AIPLA’s amicus brief addresses the Board’s analysis of a means-plus-function claim directed to the treatment method. Xencor had argued that the specification discloses a specific antibody that corresponds to the recited means and that its structure is sufficiently described because the antibody was known in the art at the time of the invention. The Board rejected Xencor’s argument that the specification discloses any structure embodying the claimed “means for binding” a particular protein. The Board offered commentary on the written description requirement for means-plus-function claims, noting such claims, by statute, are construed to cover “equivalents” of structures disclosed in the specification, and therefore are “genus claims.” The Board then noted that, even if the specification had sufficiently disclosed the specific antibody as Xencor had argued, this one structure may not satisfy the written description requirement because the claimed means was not restricted to this specific antibody.
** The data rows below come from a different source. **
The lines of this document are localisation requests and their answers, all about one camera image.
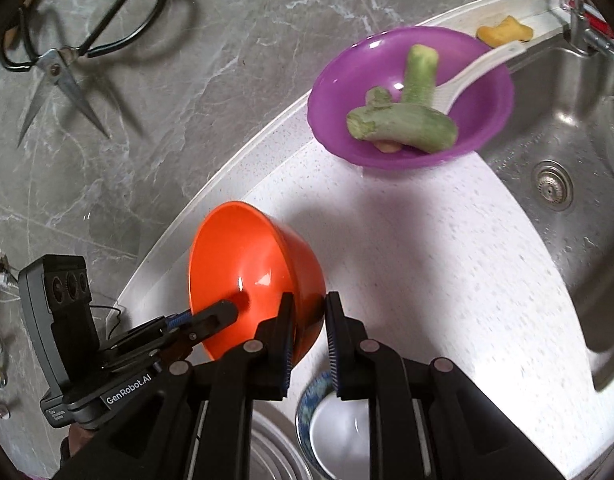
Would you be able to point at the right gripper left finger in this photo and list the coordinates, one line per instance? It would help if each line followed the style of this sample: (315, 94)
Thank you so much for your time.
(194, 421)

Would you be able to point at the stainless steel sink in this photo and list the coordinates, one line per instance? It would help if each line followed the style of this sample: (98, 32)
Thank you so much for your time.
(552, 157)

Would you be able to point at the orange plastic bowl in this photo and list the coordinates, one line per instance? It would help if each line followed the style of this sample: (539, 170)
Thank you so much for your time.
(242, 255)

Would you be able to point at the green vegetable stalk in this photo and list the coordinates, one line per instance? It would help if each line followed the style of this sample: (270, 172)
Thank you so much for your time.
(390, 125)

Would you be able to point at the purple plastic bowl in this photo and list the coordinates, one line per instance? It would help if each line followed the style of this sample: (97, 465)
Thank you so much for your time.
(480, 113)

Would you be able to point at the smaller white plate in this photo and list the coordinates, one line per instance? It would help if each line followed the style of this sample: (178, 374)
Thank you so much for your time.
(273, 455)

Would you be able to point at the white plastic spoon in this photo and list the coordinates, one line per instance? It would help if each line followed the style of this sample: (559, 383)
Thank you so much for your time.
(447, 93)

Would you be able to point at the green vegetable piece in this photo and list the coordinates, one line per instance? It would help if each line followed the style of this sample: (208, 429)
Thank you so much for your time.
(419, 82)

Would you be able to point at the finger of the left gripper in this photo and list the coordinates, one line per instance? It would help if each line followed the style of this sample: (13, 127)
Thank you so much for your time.
(195, 328)

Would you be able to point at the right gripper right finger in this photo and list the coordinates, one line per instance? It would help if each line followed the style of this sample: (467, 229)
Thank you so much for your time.
(427, 421)

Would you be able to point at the chrome faucet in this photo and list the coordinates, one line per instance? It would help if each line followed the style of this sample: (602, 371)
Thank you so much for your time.
(588, 29)

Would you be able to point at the white bowl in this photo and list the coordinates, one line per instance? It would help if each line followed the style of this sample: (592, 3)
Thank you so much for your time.
(339, 436)

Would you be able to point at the green blue patterned bowl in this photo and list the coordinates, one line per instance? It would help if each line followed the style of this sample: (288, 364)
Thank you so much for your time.
(320, 387)

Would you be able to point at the yellow sponge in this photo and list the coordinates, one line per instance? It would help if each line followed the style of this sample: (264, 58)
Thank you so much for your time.
(507, 31)

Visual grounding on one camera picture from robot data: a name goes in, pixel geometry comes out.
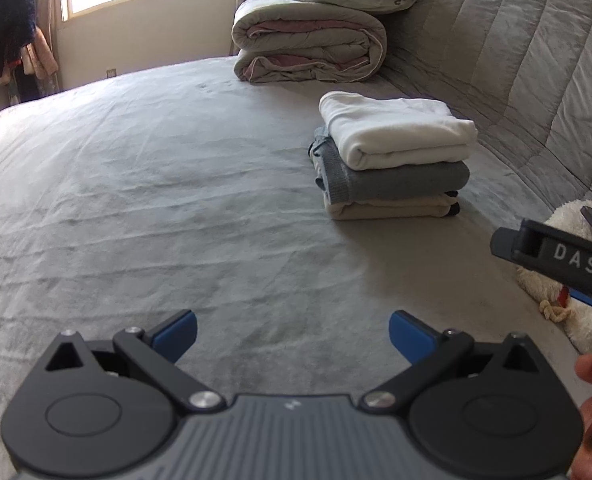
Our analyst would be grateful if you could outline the grey bed sheet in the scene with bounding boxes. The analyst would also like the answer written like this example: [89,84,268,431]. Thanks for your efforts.
[0,58,592,479]

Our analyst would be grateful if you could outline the folded grey sweater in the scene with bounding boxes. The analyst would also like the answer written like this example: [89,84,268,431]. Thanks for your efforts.
[308,128,471,205]

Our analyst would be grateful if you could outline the grey window curtain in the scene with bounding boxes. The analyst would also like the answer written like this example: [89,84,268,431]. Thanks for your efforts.
[28,0,65,91]

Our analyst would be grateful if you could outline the person right hand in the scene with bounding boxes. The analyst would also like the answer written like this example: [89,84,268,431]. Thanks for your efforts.
[569,354,592,480]

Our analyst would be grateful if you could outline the folded grey pink duvet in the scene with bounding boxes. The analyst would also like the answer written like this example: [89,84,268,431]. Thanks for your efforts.
[231,0,387,84]

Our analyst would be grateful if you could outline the folded cream garment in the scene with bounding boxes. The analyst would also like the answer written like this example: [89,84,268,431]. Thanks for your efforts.
[324,194,454,221]

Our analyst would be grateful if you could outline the folded black garment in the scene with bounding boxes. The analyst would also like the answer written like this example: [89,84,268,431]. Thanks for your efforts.
[446,191,461,218]

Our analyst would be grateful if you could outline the white plush toy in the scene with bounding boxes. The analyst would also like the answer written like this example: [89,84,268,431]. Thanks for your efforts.
[515,199,592,356]

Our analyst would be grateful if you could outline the cream Pooh t-shirt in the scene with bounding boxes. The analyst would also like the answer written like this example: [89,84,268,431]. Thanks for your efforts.
[319,91,478,171]

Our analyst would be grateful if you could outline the hanging dark clothes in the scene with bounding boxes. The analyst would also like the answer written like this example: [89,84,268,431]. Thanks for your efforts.
[0,0,61,103]

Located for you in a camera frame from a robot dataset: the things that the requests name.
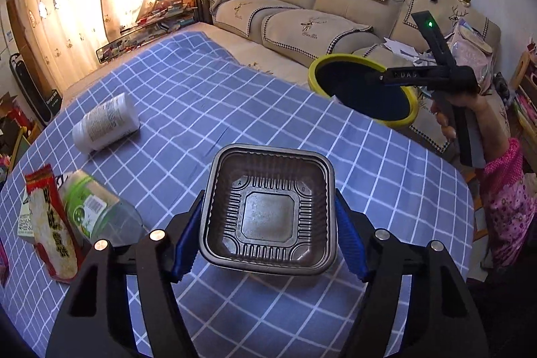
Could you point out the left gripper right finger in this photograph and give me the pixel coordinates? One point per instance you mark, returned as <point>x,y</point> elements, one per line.
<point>442,319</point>

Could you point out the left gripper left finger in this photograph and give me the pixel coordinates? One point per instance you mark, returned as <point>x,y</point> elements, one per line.
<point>94,319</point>

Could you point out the red snack bag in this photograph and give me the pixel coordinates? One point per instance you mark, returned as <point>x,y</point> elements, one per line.
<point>55,241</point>

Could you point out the green label plastic bottle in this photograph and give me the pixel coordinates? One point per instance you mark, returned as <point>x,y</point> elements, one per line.
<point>97,213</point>

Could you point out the green tea box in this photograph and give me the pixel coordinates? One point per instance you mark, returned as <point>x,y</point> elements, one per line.
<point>24,222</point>

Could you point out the dark plastic food tray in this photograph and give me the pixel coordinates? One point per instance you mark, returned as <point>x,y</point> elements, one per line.
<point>270,210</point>

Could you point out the white medicine bottle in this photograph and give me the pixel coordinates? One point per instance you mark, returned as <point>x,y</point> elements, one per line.
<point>106,124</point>

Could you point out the pink sleeved forearm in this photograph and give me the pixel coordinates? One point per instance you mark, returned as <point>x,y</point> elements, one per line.
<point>508,194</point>

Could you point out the yellow rimmed black trash bin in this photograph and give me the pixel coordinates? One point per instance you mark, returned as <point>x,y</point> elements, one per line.
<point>354,81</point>

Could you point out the person right hand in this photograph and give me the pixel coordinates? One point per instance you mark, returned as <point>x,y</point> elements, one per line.
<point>449,114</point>

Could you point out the beige sofa with covers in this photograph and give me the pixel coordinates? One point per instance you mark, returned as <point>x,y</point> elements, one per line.
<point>304,30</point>

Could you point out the blue checkered tablecloth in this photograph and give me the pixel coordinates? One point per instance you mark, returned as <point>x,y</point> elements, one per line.
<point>192,99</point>

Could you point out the floral floor mattress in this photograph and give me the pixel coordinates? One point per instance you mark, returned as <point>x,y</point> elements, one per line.
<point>246,52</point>

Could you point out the black tower fan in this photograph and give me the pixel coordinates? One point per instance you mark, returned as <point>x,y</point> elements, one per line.
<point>30,91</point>

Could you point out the book rack by window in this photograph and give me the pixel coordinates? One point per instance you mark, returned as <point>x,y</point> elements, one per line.
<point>150,28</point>

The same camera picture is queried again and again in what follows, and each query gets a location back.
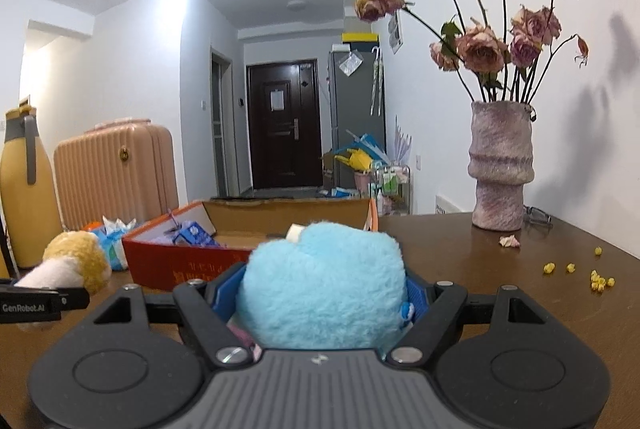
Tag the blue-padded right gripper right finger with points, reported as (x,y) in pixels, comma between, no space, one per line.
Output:
(436,322)

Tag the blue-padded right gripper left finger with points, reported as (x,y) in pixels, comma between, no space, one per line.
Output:
(205,308)

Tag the white yellow plush toy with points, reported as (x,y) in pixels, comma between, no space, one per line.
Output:
(71,259)

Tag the blue small carton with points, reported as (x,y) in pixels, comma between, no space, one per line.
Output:
(191,233)

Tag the light blue plush toy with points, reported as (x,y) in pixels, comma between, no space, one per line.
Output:
(332,287)

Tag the pink satin scrunchie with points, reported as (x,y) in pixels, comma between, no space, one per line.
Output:
(246,338)

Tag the red cardboard box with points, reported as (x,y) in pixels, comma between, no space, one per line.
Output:
(237,226)

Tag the yellow thermos jug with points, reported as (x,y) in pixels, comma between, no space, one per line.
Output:
(28,196)

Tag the fallen pink petal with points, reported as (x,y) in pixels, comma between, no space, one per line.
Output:
(509,242)

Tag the orange small ball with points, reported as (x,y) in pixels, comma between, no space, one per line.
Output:
(92,226)

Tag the blue tissue pack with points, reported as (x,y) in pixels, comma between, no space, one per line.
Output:
(110,238)

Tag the black eyeglasses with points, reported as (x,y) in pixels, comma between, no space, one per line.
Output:
(536,216)

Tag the pink ribbed suitcase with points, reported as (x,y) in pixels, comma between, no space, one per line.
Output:
(120,170)

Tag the pink textured vase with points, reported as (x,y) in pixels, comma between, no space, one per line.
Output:
(501,163)

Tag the yellow blue clutter pile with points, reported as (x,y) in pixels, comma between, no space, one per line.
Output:
(362,158)

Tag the yellow crumbs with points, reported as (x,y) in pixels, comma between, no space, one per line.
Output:
(598,282)

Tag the dark entrance door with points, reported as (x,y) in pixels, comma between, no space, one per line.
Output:
(284,124)

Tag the grey refrigerator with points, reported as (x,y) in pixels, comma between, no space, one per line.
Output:
(351,78)

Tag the dried pink roses bouquet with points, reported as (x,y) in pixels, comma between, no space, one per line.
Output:
(509,60)

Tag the small wire trolley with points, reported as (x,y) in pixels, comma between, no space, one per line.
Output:
(391,188)

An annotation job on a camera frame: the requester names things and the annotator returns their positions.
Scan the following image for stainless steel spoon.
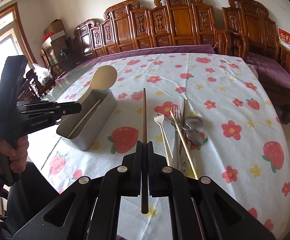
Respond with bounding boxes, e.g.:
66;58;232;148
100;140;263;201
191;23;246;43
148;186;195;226
176;117;203;146
185;115;203;129

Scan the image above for dark brown wooden chopstick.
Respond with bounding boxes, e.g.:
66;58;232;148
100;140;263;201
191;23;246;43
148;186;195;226
141;88;149;214

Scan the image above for strawberry flower print tablecloth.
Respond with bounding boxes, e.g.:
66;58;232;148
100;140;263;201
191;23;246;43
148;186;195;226
41;53;290;237

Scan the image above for rectangular metal tin container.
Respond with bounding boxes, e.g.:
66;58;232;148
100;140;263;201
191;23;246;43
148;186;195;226
56;89;116;151

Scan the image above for carved wooden sofa bench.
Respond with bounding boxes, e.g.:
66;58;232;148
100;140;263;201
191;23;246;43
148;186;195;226
54;0;232;83

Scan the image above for stainless steel fork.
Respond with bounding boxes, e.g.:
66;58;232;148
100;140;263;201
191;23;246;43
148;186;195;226
172;105;186;173

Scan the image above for stacked cardboard boxes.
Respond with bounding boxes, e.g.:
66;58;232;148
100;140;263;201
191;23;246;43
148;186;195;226
42;19;68;66

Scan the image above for carved wooden armchair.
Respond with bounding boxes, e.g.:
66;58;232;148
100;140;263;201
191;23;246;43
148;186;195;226
222;0;290;124

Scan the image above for light bamboo chopstick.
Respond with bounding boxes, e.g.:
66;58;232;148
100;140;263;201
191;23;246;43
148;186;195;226
67;99;101;139
170;106;199;180

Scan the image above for cream plastic ladle spoon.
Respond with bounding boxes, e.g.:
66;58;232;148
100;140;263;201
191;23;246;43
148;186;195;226
76;65;117;104

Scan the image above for person's left hand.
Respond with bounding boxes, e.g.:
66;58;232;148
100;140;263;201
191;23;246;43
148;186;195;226
0;135;29;175

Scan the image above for cream plastic fork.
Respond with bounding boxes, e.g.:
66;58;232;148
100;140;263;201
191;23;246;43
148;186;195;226
154;114;173;166

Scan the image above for wooden chair at left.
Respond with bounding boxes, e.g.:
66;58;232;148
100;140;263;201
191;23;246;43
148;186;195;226
18;69;56;101

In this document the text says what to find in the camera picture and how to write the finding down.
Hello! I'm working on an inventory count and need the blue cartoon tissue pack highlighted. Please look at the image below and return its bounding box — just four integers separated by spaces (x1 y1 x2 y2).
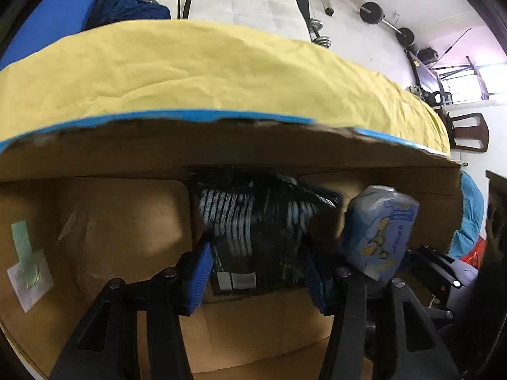
340 185 419 283

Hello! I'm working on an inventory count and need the black snack bag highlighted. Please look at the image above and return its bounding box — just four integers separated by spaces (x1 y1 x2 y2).
188 169 344 296

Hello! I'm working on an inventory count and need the red floral snack bag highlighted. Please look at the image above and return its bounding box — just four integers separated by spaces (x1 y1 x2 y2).
461 236 486 269

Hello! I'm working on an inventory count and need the cardboard milk carton box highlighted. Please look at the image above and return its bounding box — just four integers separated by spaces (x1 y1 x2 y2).
1 117 465 379

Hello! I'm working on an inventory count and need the dark wooden chair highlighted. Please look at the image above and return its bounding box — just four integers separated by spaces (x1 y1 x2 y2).
445 112 490 154

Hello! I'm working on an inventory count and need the black barbell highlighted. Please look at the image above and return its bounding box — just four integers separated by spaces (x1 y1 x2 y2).
359 2 415 49

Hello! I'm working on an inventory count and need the chrome dumbbell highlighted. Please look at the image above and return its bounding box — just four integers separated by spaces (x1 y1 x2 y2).
308 17 334 49

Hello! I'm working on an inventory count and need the yellow bed sheet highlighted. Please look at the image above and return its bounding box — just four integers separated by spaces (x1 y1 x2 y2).
1 20 450 154

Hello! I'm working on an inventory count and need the blue mat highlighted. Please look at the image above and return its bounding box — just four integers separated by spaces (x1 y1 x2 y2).
1 0 95 70

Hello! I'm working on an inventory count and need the dark blue knitted cloth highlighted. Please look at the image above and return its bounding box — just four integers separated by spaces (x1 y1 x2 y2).
82 0 172 31
In its brief, AIPLA urges the Federal Circuit not to adopt a bright-line rule that disclosure of an antibody’s structure is insufficient to support a means-plus-function claim merely because under Section 112(f) the “means” element includes “equivalents” of the disclosed structure(s).  The brief explains that existing precedent analyzing structural equivalents, both under Section 112(f) and under the closely-related doctrine of equivalents, provides a framework for determining structural equivalence in the antibody context. The brief further argues that allowing means-plus-function claiming in the antibody space (or any other technology field) advances sound patent policy—it provides patentees protection from unscrupulous copyists and yet it does not preclude innovators from developing their own novel means to achieve the claimed function in a different or improved way.